Gadis itu tersenyum lurus. Wajahnya terlihat murung, capek menangis setiap kali pulang dari magang, lalu mengurung diri di dalam kamar. Johnny dan Hwasa sering bergantian menenangkan dirinya walau upaya mereka tak membuahkan hasil apa-apa. Dia mendengarkan semua nasehat temannya, tapi tidak benar-benar mendengarkan. Literally, masuk ke telinga kanan keluar ke telinga kiri. Jisoo hanya bisa menangis sampai stock air matanya itu terkuras habis.
“No.”
Langkahnya membawa masuk tubuhnya ke dalam kamar milik Jisoo, yang pernah kosong hampir setengah tahun sebelum pemilik lama kembali. “Wanna hug?”

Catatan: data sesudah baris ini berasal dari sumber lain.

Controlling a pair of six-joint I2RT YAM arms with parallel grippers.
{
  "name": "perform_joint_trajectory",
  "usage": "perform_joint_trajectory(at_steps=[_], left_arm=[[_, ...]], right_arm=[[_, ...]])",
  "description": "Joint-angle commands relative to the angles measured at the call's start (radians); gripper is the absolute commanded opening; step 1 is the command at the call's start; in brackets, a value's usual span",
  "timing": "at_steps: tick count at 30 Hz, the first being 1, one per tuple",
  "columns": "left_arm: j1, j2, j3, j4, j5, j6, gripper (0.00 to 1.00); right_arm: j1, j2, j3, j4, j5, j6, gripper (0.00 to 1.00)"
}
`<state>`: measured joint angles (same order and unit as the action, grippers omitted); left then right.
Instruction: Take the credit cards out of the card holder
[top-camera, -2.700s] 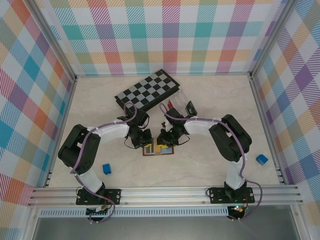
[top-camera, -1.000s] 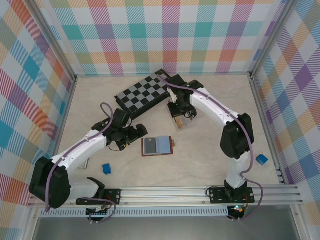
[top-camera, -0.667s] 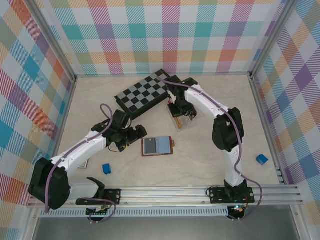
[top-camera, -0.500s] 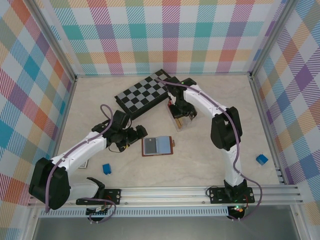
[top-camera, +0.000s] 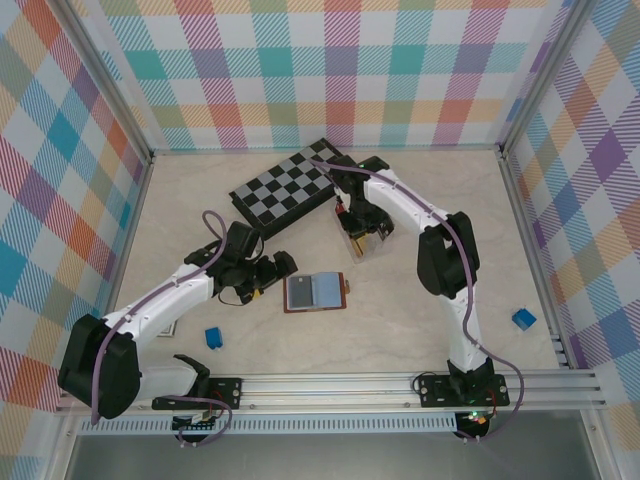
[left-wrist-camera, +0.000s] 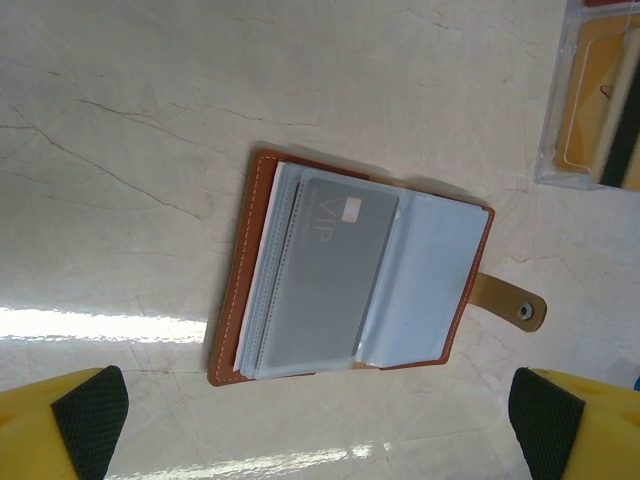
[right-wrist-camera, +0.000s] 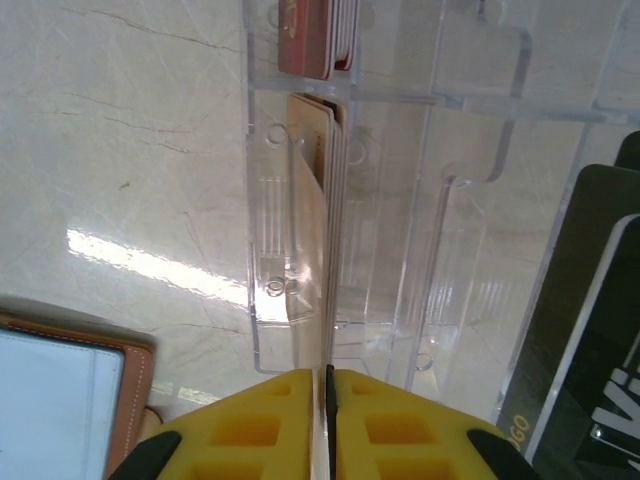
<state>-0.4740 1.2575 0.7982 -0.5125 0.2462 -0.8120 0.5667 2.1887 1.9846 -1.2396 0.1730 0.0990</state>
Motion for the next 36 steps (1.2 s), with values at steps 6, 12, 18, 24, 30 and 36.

Anggukan kepalanya membuat Johnny bergegas duduk di sebelahnya. Dia meraih pundak Jisoo, menarik tubuh raput itu ke pelukan. Tangannya mengusap punggung Jisoo yang gemetaran lagi menangis.
“I feel so stupid, John.” Akhir-akhir ini dia memang suka bertindak bodoh. Entah itu di kos-kosan, tempat magang, atau waktu di kampus. Jisoo sering bengong sendiri, bertindak ceroboh, kesal pada hal sesuatu tanpa konteks yang bikin orang melihatnya aneh, dan sering juga tiba-tiba nangis di tempat umum.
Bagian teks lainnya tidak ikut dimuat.